Article ID: | iaor20071843 |
Country: | United Kingdom |
Volume: | 57 |
Issue: | 5 |
Start Page Number: | 490 |
End Page Number: | 498 |
Publication Date: | May 2006 |
Journal: | Journal of the Operational Research Society |
Authors: | Higgins A.J., Harrison A., Beashel G |
Keywords: | scheduling, programming: integer |
The Australian sugar industry exports about 90% of its five million tonne annual sugar production on the open market to customers in several countries, who request various brands of raw sugar. In planning at this interface of the sugar supply chain, an objective is to schedule the brands of sugar each mill produces throughout the annual harvest season, along with the ports that each ship loads at, to minimize total costs of sugar production and shipping.

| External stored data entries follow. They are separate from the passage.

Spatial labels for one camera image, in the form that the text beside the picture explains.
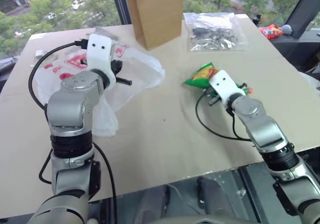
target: black metal frame
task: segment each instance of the black metal frame
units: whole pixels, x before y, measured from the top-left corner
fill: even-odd
[[[131,24],[127,0],[114,0],[122,25]]]
[[[291,36],[299,39],[319,12],[320,0],[299,0],[286,21],[286,24],[292,27]]]

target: table
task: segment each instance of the table
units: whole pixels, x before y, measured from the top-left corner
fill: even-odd
[[[201,90],[182,83],[209,62],[253,88],[253,97],[262,101],[296,151],[318,146],[319,97],[246,15],[237,17],[249,42],[247,50],[187,52],[188,34],[182,22],[180,37],[149,51],[165,68],[165,80],[159,87],[134,97],[116,113],[119,131],[114,137],[94,138],[110,161],[118,195],[262,161],[251,143],[214,136],[197,121],[195,104]],[[136,42],[131,25],[106,29],[146,52]],[[35,51],[49,51],[93,31],[31,36],[2,90],[0,218],[32,213],[52,196],[51,186],[38,179],[51,147],[50,132],[44,113],[27,88]],[[203,105],[201,109],[207,125],[219,133],[232,134],[232,119],[220,104],[211,108]],[[236,129],[239,135],[247,136],[239,120]],[[101,190],[94,200],[112,195],[107,169],[103,162],[101,165]],[[44,176],[50,179],[51,166]]]

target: black wire
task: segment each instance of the black wire
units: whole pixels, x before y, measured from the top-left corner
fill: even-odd
[[[43,165],[42,165],[42,167],[41,167],[40,172],[39,172],[39,179],[40,179],[40,181],[42,181],[43,183],[46,183],[46,184],[50,184],[50,185],[51,185],[51,181],[44,179],[43,174],[44,174],[44,171],[45,171],[45,169],[46,169],[46,167],[47,167],[47,165],[48,165],[48,163],[49,163],[49,161],[50,161],[50,157],[51,157],[52,151],[53,151],[53,150],[51,149],[50,152],[49,152],[49,154],[48,154],[48,156],[46,157],[45,162],[43,163]]]
[[[198,106],[199,106],[199,103],[200,101],[202,100],[202,98],[204,96],[206,96],[208,93],[205,91],[203,92],[203,94],[199,97],[199,99],[196,101],[196,104],[195,104],[195,115],[196,115],[196,118],[198,119],[198,121],[201,123],[201,125],[207,129],[209,132],[211,132],[212,134],[218,136],[218,137],[221,137],[221,138],[225,138],[225,139],[229,139],[229,140],[236,140],[236,141],[246,141],[246,139],[243,139],[243,138],[238,138],[238,137],[231,137],[231,136],[225,136],[225,135],[222,135],[222,134],[219,134],[215,131],[213,131],[212,129],[210,129],[209,127],[207,127],[203,122],[202,120],[200,119],[199,117],[199,114],[198,114]]]
[[[251,139],[248,139],[248,138],[242,138],[240,137],[237,132],[236,132],[236,117],[235,115],[232,116],[232,131],[233,131],[233,134],[239,138],[239,139],[242,139],[244,141],[247,141],[247,142],[252,142]]]
[[[104,154],[104,152],[101,150],[101,148],[93,142],[93,145],[95,149],[98,150],[98,152],[101,154],[106,167],[108,168],[109,176],[110,176],[110,182],[111,182],[111,189],[112,189],[112,200],[113,200],[113,216],[114,216],[114,224],[118,224],[118,212],[117,212],[117,195],[116,195],[116,186],[115,186],[115,180],[114,175],[112,174],[110,163]]]
[[[71,47],[71,46],[74,46],[76,45],[75,42],[72,42],[72,43],[69,43],[69,44],[65,44],[65,45],[62,45],[62,46],[59,46],[51,51],[49,51],[48,53],[46,53],[43,57],[40,58],[40,60],[35,64],[35,66],[33,67],[31,73],[30,73],[30,76],[29,76],[29,80],[28,80],[28,89],[29,89],[29,92],[30,92],[30,95],[32,97],[32,99],[35,101],[35,103],[42,109],[44,110],[45,109],[45,106],[39,101],[39,99],[36,97],[35,95],[35,92],[34,92],[34,89],[32,87],[32,82],[34,80],[34,77],[35,77],[35,74],[36,74],[36,71],[38,69],[38,67],[41,65],[41,63],[47,58],[49,57],[50,55],[52,55],[53,53],[59,51],[59,50],[62,50],[62,49],[65,49],[65,48],[68,48],[68,47]]]

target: green snack bag
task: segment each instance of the green snack bag
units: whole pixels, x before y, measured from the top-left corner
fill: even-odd
[[[201,67],[191,78],[186,80],[184,84],[201,89],[207,89],[210,87],[210,78],[218,71],[219,70],[210,62],[209,64]]]

The complexity of such planning for the sugar industry has been overcome through the development and solution of a mixed-integer programming model to perform the task. The model is used as an annual planning tool to obtain a base schedule, as well as a rescheduling tool to revise the plan during the year as mill production rates and shipments change. Using the Australian sugar industry as a case study, this paper focuses on the mathematical model and solution using two known meta-heuristics based on local search. Using the 2002/2003 and 2003/2004 financial years, a comparison is made between the schedules produced in practice using manual methods and those using the model, which show a total potential cost savings of up to AU$4.0 M for the 2 years.